The Classical Language Toolkit: Natural Language Processing for Historical Languages

By Patrick J. Burns
06/24/2016

How should I catalog recent acquisitions in Chinese? How would I go about scanning documents in Russian so that they can be better searched? How many ancient languages are represented at ISAW? These are just a few of conversations I have found myself involved in during my first week as the new Assistant Research Scholar for Digital and Special Projects at the ISAW Library. As someone obsessed with languages, and the languages of antiquity in particular—my graduate training is in Classical philology with a focus on Latin literature—the Library is an exciting place to work. David Ratzan, the Head Librarian, asked me to write a blog post about my research and I thought it would be a good idea to introduce myself through a project I will be working on this summer that combines my philological interests with the focus on digital projects in my new role at the ISAW Library, namely the Classical Language Toolkit, a collection of resources and tools for digital research on historical languages.

But first, a bit about me: My graduate training in Classics at Fordham University was largely a blend of traditional philology and literary criticism, resulting in a dissertation on intertextuality and experimentation with genre in Latin poetry of the 1st century CE. Towards the end of my time at Fordham, however, my research took up an increasingly digital direction. After participating in a NEH Institute for Advanced Technologies in the Digital Humanities at Tufts University's Perseus Project called Working with Text in the Digital Age, I recognized that my background in text processing and database development could be applied to the ancient world.

The digital project to which I have devoted the most time over the past year is the Classical Language Toolkit. The CLTK aims to extend text analysis and natural language processing methods to historical languages. By natural language processing, I mean the application of computer-assisted methods for describing, interpreting, and even generating human language. The CLTK aims to make available open-access corpora specifically for historical languages and develop the tools necessary to pursue reproducible, scientific research that advances the study of the languages and literatures of the ancient world.

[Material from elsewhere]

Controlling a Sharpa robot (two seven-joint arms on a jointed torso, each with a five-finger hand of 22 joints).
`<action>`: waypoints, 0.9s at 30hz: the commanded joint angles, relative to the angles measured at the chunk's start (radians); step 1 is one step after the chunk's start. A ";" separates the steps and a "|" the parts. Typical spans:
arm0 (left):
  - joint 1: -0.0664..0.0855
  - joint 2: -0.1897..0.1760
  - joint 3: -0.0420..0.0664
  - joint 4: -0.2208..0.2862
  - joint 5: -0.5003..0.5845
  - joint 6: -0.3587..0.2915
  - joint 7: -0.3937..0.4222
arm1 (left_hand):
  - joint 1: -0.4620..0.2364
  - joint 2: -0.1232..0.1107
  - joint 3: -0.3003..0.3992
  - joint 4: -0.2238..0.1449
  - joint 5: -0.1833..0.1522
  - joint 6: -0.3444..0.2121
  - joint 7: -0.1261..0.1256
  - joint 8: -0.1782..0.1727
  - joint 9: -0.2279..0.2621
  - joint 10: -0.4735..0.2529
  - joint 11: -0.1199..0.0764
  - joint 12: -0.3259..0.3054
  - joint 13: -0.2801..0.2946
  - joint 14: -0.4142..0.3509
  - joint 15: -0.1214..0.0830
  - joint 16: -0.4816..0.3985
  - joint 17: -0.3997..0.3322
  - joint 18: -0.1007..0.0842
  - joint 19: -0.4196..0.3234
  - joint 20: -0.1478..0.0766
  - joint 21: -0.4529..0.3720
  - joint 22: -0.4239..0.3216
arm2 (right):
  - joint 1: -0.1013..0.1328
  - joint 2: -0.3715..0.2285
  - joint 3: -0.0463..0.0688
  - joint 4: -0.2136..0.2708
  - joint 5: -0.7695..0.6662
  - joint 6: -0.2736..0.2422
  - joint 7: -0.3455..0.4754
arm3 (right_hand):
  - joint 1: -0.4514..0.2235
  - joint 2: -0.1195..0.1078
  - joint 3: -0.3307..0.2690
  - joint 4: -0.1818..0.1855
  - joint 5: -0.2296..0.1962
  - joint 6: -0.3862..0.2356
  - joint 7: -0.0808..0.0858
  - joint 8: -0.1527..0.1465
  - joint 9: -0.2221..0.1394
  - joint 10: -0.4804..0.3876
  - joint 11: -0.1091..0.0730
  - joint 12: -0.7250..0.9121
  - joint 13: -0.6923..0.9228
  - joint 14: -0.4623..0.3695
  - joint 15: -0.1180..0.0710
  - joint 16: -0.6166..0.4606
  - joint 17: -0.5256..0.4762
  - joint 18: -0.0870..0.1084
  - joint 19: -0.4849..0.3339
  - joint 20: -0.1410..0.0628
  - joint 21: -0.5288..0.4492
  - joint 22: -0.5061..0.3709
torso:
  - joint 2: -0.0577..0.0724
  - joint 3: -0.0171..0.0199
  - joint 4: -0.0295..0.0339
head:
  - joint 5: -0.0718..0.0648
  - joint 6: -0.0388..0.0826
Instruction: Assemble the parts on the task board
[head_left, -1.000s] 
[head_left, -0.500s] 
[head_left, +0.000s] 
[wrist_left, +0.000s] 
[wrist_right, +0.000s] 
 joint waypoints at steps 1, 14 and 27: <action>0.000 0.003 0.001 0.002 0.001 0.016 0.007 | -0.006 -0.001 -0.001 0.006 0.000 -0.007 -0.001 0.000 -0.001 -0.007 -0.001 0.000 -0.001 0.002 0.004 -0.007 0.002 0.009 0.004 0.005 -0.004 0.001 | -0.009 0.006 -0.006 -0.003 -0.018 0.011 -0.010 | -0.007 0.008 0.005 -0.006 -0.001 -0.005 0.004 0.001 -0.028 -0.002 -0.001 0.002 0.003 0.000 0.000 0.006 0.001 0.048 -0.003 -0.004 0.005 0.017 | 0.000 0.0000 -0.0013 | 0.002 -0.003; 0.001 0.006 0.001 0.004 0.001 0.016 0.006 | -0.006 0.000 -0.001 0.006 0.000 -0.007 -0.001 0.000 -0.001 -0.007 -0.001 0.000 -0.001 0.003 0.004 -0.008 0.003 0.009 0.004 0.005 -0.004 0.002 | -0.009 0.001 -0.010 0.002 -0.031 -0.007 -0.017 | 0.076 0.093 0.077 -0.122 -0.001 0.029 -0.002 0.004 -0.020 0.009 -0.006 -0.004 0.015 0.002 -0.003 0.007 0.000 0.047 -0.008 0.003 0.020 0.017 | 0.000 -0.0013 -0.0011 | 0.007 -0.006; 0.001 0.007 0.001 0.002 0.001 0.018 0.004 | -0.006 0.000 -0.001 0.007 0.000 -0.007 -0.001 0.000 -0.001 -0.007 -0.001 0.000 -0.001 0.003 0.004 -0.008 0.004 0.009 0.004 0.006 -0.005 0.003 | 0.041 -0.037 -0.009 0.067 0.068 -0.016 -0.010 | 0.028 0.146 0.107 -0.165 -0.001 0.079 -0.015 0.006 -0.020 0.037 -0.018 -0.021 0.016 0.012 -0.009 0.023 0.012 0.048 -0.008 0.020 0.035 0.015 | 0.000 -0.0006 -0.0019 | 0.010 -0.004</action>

This summer, I am working on improving the lemmatizers for both Latin and Greek in the CLTK, a project which has been included in Google's Summer of Code (GSoC). Lemmatization is a basic NLP task that allows dictionary headwords to be returned for a given word. So, for example, you would lemmatize "errare humanum est" (Latin for “to err is human”) as "erro humanus sum"; that is, "erro" is the word you would need to look up in a Latin dictionary to learn the lexical meaning or definition of the Latin infinitive "errare" (to wander, or make a mistake). (Verbs in Latin dictionaries are conventionally organized by the first person singular, active, indicative form.) This process continues with the adjective “humanus” (the headword for "humanum") and the verb “sum” (for “est”). The lemmatizers that are currently available rely for the most part on matching words against a database of known forms. But because of ambiguous forms and unrecognized words (for example, the homonym “cum” is used in Latin for both the conjunction “when” and the preposition “with”), the accuracy of the current lemmatizing tools tops out at around 80-85%. My GSoC project aims to increase accuracy significantly by employing rules-based prediction of forms and training the lemmatizers to make better use of word context in making decisions between ambiguous forms. You can read more about the summer project here and here.

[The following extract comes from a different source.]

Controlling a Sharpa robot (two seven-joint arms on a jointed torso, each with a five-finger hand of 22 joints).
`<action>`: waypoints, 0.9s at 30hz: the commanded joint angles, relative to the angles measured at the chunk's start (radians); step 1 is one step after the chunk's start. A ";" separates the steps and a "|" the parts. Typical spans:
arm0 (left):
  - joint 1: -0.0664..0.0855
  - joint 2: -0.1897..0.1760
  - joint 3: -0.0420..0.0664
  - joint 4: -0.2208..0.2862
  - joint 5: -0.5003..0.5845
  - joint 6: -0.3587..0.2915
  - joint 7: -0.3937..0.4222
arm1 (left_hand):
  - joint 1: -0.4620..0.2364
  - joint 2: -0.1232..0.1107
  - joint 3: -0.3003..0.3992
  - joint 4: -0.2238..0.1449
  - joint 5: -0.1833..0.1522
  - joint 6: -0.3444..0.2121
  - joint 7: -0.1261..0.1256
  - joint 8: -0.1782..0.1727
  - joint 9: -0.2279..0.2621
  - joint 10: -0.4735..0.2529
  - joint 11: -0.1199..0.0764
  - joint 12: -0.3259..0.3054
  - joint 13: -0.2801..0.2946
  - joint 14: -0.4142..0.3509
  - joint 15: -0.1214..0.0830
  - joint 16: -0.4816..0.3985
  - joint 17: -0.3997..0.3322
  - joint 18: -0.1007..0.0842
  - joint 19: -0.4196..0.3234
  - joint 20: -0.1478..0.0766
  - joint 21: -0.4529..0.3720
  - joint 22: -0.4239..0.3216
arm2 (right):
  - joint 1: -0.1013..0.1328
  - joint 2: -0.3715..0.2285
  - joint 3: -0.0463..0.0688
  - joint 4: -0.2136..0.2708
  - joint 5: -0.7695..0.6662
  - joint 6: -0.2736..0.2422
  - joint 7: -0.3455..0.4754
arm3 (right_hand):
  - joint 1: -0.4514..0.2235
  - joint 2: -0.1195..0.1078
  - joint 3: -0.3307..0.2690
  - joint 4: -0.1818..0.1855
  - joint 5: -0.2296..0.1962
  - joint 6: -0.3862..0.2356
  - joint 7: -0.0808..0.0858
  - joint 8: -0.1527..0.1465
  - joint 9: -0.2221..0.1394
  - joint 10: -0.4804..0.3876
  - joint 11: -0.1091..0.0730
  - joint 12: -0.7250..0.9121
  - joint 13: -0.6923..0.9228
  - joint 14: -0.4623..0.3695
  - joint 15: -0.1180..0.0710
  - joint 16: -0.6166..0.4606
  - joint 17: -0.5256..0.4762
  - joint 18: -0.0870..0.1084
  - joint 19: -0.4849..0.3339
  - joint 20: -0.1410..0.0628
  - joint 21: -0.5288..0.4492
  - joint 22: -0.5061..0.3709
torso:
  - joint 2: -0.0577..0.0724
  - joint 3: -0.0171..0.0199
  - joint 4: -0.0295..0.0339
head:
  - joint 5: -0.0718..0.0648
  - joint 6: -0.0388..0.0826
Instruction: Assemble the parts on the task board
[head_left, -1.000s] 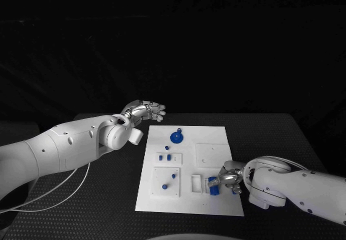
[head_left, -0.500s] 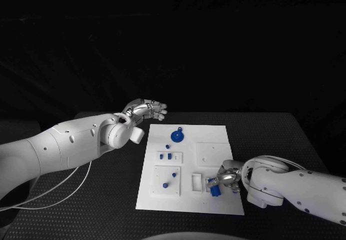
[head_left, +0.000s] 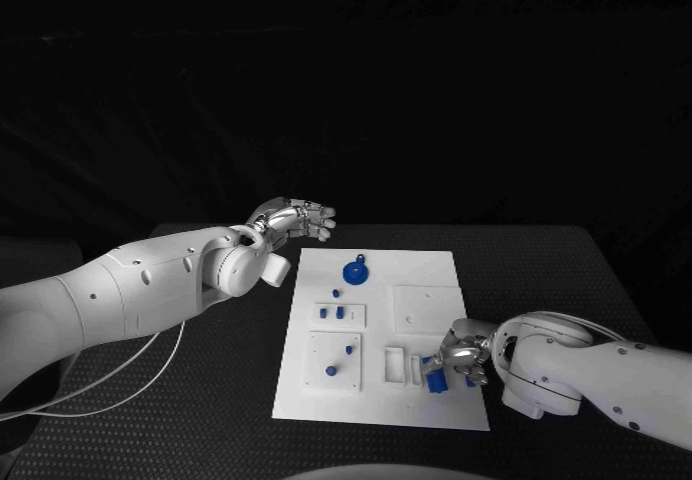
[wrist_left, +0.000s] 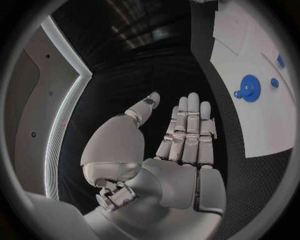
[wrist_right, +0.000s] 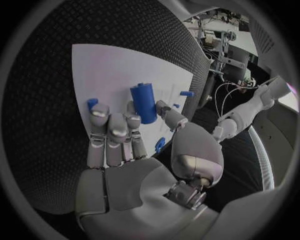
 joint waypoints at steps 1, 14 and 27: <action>0.001 0.004 0.001 0.001 0.001 0.016 0.005 | -0.007 0.000 -0.001 0.007 0.000 -0.007 -0.001 0.000 -0.001 -0.007 -0.001 0.000 -0.002 0.003 0.004 -0.005 0.002 0.009 0.004 0.006 -0.005 0.001 | 0.025 -0.003 0.002 0.020 0.072 0.004 -0.006 | 0.020 0.035 0.002 -0.008 0.003 0.024 0.013 0.003 0.004 0.007 0.000 -0.006 -0.001 0.003 -0.004 0.005 0.002 0.048 0.000 0.008 0.008 0.015 | 0.000 0.0001 -0.0007 | 0.001 0.002; 0.001 0.011 0.001 0.001 0.001 0.020 0.002 | -0.008 0.000 -0.002 0.009 0.000 -0.007 -0.001 0.001 -0.001 -0.007 -0.001 0.001 -0.002 0.003 0.004 -0.006 0.004 0.009 0.004 0.006 -0.006 0.002 | 0.056 0.071 0.002 -0.009 0.110 0.008 -0.014 | -0.022 0.027 -0.008 -0.013 0.002 0.034 0.011 -0.007 -0.005 0.013 -0.002 -0.015 0.003 0.004 -0.006 0.011 0.006 0.048 0.000 0.011 0.013 0.013 | 0.001 -0.0008 0.0024 | -0.003 0.002; 0.001 0.014 0.001 0.004 0.001 0.024 0.000 | -0.010 0.000 -0.002 0.011 -0.001 -0.007 -0.001 0.001 -0.001 -0.007 -0.001 0.001 -0.002 0.003 0.004 -0.008 0.006 0.009 0.004 0.006 -0.007 0.003 | 0.055 0.125 -0.031 -0.065 0.115 0.056 -0.016 | -0.050 0.025 -0.018 -0.010 0.002 0.034 0.012 -0.014 -0.010 0.010 -0.002 -0.022 0.007 0.000 -0.006 0.007 0.002 0.048 -0.004 0.012 0.012 0.012 | 0.001 -0.0004 0.0022 | 0.003 -0.002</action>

The ISAW Library is a particularly inspiring place to pursue this kind of language work. There is a depth and breadth of language study that suffuses all of the scholarship at the Institute. As the website notes, the Library's collections spans "the sweep of the ancient Eurasian world, from the western Mediterranean, across the Near East and Central Asia, to northern China." With this impressive geographical range of course comes an equally impressive linguistic range. Natural language processing has made great strides in modern languages, but the work in historical languages has been slower to develop and there are enormous opportunities still to pursue. While my focus on the CLTK team is in working on Latin and Greek corpora, resources, and tools, the project has seen recent development in Classical Chinese, Coptic, Sanskrit, Hindi, Pali, among many others. The application of NLP to such a broad range of historical languages seems to me in great sympathy with ISAW's mission of study focused on an "unshuttered view of antiquity across vast stretches of time and place." Accordingly, one of my academic goals during my time at ISAW is to learn more about the languages scholars and students are working with here and to see how my computational approaches to these languages can help them better explore their materials, suggest new research questions, and open up avenues of inquiry. I look forward to discussing these ideas over morning coffee, at upcoming talks, and in casual conversation around the building.

Dictionaries in the ISAW Library reference section.